EXERCISE DESCRIPTION =
Repeat, exactly as written, the line containing "Exercise. For every instance of the purple" and each line after it through the end of the data.

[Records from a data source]
┄┄┄┄┄┄┄┄┄┄

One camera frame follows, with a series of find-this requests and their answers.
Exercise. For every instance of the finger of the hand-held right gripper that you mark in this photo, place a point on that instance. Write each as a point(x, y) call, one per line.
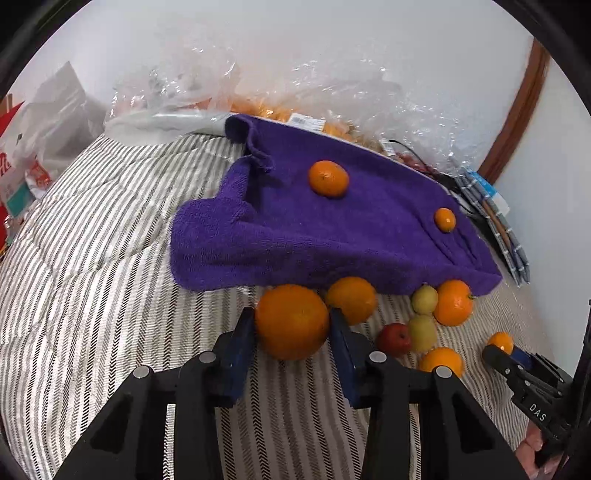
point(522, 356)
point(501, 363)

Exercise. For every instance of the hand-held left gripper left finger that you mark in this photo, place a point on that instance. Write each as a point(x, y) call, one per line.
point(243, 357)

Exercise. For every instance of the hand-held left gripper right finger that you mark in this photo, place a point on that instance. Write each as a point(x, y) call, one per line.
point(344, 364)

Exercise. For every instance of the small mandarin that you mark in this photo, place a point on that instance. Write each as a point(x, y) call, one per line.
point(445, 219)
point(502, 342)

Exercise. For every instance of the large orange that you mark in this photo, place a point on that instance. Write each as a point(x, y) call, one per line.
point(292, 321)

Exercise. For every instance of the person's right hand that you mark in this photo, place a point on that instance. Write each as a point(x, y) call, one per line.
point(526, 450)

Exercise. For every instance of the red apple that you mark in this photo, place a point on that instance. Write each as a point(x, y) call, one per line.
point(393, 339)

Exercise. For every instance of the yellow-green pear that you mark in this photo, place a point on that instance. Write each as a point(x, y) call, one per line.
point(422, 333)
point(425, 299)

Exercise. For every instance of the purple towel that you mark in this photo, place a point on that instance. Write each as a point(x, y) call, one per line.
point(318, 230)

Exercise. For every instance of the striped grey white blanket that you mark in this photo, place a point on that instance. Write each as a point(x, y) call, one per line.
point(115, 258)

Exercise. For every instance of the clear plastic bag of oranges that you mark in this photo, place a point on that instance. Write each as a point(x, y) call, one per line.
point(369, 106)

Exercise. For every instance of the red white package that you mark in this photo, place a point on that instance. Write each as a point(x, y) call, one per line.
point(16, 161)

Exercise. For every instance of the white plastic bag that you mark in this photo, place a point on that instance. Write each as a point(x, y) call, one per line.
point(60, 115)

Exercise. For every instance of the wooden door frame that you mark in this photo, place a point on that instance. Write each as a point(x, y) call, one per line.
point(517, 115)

┄┄┄┄┄┄┄┄┄┄

RESULT OF THIS TASK =
Exercise. For every instance of the purple towel that you mark in this photo, place a point on that instance. Write each as a point(x, y) call, one per line.
point(318, 230)

Exercise. For every instance of the striped grey white blanket that you mark in this photo, place a point on that instance. Write each as a point(x, y) call, one per line.
point(115, 258)

Exercise. For every instance of the clear plastic bag of oranges that you mark in this photo, place a point on that instance. Write each as a point(x, y) call, one per line.
point(369, 106)

Exercise. For every instance of the red white package that you mark in this photo, place a point on that instance. Write each as a point(x, y) call, one per line.
point(16, 161)

Exercise. For every instance of the white plastic bag that you mark in this photo, place a point on that instance. Write each as a point(x, y) call, one per line.
point(60, 115)

Exercise. For every instance of the wooden door frame that you mark in this photo, place a point on that instance. Write each as a point(x, y) call, one per line.
point(517, 115)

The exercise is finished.